L’abbondanza della Parola

In alcune comunità parrocchiali è d’abitudine semplificare la liturgia della Parola, omettendo la seconda lettura. È una possibilità prevista? In quali casi? Uno dei desideri realizzati dal Concilio Vaticano II è stato quello di aprire con larghezza i tesori della Sacra Scrittura, per permettere ai fedeli, nel corso dell’anno liturgico, di ripercorrere l’intera storia della Salvezza.

Prima della riforma liturgica, come alcuni ricordano, le letture bibliche erano piuttosto ripetitive e non particolarmente abbondanti: l’Antico Testamento era assente, l’epistolario di s. Paolo e il Vangelo seguiva uno schema annuale. Senza contare che la proclamazione era prevista nella sola lingua latina, dunque, inaccessibile alla maggior parte dei fedeli.

La Costituzione Conciliare, Sacrosancum Concilium, ha avviato la riforma il Lezionario, per permettere una migliore distribuzione dei testi biblici nel corso dell’anno liturgico, delle celebrazioni dei sacramenti, della Liturgia delle Ore. L’attuale Lezionario, infatti, recentemente rinnovato a motivo della nuova traduzione della Bibbia della CEI, prevede la proclamazione dell’intera storia della salvezza, nel corso di un triennio. Di qui la strutturazione dei lezionari festivi in anno A, B, C.

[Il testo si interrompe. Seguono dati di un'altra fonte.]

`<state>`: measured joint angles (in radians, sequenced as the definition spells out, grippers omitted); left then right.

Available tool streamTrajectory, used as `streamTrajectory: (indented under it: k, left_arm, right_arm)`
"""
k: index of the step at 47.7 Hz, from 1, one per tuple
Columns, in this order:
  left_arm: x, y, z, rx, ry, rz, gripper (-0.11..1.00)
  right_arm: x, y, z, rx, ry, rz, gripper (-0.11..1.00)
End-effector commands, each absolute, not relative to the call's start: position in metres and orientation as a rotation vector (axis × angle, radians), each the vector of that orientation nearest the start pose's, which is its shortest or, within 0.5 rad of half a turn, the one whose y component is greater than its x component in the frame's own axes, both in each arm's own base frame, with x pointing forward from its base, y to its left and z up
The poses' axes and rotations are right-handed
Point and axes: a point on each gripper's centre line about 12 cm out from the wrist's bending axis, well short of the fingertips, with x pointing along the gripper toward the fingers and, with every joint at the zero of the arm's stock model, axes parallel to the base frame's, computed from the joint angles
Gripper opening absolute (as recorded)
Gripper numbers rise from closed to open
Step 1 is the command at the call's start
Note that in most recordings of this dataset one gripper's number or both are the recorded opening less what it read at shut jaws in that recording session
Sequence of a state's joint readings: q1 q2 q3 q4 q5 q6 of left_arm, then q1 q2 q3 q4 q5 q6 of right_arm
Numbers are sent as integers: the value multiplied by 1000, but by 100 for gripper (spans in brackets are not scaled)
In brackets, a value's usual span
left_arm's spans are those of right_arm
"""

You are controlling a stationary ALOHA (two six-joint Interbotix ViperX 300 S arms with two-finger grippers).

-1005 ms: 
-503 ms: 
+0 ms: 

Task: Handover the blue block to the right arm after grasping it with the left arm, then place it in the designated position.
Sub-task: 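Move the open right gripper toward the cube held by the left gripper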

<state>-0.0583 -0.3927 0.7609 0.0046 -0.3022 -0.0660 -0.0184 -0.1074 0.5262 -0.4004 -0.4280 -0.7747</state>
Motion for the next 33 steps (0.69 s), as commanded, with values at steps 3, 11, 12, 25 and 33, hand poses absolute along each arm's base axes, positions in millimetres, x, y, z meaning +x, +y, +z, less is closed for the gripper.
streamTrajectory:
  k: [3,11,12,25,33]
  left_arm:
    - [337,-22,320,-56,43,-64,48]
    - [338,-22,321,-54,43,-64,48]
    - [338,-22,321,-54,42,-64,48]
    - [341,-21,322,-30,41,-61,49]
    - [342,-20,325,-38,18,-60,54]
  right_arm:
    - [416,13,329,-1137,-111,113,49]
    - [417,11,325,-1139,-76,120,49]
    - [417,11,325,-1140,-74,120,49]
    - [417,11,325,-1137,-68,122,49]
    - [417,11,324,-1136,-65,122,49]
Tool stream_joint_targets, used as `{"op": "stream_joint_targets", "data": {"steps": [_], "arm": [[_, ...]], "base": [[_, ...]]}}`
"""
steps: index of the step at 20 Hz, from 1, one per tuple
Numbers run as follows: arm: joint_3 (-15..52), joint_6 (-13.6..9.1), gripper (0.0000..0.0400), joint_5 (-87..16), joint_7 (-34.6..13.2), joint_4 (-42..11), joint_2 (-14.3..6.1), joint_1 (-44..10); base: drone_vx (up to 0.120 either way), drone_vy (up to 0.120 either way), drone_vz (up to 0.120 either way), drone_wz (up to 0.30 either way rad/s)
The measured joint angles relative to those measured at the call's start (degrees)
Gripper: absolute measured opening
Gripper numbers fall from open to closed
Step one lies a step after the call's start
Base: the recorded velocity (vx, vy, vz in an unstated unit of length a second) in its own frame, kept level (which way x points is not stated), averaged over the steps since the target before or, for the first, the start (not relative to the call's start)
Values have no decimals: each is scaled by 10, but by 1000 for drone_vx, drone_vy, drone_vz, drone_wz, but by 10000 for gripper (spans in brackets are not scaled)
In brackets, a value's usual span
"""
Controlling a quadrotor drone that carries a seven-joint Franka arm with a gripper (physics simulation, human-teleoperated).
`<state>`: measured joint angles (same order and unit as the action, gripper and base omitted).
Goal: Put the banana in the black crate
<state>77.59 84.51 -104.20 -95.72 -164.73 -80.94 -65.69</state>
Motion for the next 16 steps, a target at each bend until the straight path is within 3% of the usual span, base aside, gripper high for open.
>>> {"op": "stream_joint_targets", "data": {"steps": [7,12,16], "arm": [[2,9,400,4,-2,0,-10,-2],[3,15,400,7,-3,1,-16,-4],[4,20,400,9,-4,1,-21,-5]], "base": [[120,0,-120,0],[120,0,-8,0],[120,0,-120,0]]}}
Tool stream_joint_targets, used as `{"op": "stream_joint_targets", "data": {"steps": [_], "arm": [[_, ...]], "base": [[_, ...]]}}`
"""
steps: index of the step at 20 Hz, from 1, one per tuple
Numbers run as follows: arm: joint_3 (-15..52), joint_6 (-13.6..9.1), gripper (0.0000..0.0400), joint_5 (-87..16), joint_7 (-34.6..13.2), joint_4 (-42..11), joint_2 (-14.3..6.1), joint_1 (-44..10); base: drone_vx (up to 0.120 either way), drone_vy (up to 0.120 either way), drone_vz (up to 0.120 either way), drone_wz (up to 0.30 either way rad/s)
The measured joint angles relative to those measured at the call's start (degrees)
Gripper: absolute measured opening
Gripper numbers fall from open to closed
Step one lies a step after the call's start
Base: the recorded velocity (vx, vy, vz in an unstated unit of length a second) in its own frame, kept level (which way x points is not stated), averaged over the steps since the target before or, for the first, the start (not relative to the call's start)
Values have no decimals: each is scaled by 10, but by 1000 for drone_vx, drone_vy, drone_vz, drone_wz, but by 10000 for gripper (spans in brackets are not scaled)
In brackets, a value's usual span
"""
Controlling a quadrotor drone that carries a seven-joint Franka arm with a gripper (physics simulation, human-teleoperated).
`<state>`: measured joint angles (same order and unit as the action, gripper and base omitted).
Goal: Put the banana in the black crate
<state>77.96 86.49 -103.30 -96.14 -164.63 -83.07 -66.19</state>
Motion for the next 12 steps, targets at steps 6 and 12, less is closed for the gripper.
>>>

Per ogni domenica e festività, sono state previste tre letture: la prima, tratta abitualmente dall’Antico Testamento (ad eccezione del tempo pasquale, in cui è prevista la proclamazione degli Atti degli Apostoli); la seconda prevede la proclamazione dell’Apostolo (Lettere cattoliche o libro dell’Apocalisse); la terza è costituita dalla proclamazione del Vangelo.

Il criterio di distribuzione dei testi e il numero delle letture, non è casuale, ma ha un preciso intento didattico. Infatti, attraverso le pagine della sacra Scrittura, i fatti e le parole più importanti della storia della salvezza, vengono rievocati come qualcosa di continuativo e che si rende presente nella celebrazione liturgica (cfr. Introduzione al Lezionario, n° 61). La scelta delle letture segue due criteri: quello della concordanza tematica tra le letture dell’Antico testamento e del Nuovo; e il criterio della lettura semicontinua. Nel primo caso, si aiuta il fedele a cogliere l’unità dell’Antico e del Nuovo testamento, così da comprendere come la Parola di Dio è una e trova pieno compimento nel Vangelo. Con il secondo criterio, la comunità cristiana è invitata ad entrare più in profondità nel messaggio biblico, attraverso la lettura continuativa una singola lettera paolina, o un evangelista.

Questa diversità va accolta come una ricchezza: ridurre le letture, omettendo ad esempio la seconda, spesso equivale a scegliere tra quelle che più facilmente possono essere ricondotte ad un unico tema, rischiando così di impoverire la liturgia della Parola. Il più delle volte, dietro questa prassi, si nasconde la preoccupazione pastorale di proclamare solo le letture che saranno commentate nell’omelia. Ma la liturgia della Parola è molto di più che un solo messaggio da spiegare: è un Evento da celebrare che ha una sua forza propria, là dove si cura l’atto della proclamazione.

Da quanto detto appare chiaro che l’omissione di un testo biblico previsto dal lezionario non è consigliabile. Così infatti ribadiscono anche le norme liturgiche: «Nella celebrazione della Messa le letture bibliche, con i canti desunti dalla sacra Scrittura, non si possono né tralasciare, né ridurre, né il che sarebbe cosa più grave sostituire con letture non bibliche» (introduzione al Lezionario, n° 12). Si può prevedere una esemplificazione del numero delle letture solo nel caso della Messa dei fanciulli, così come previsto anche nel relativo Lezionario. Anche se è bene ricordare che questa celebrazione è consigliata sol nel caso di Messe in cui la presenza dei fanciulli è predominante e non per le abituali assemblee domenicali.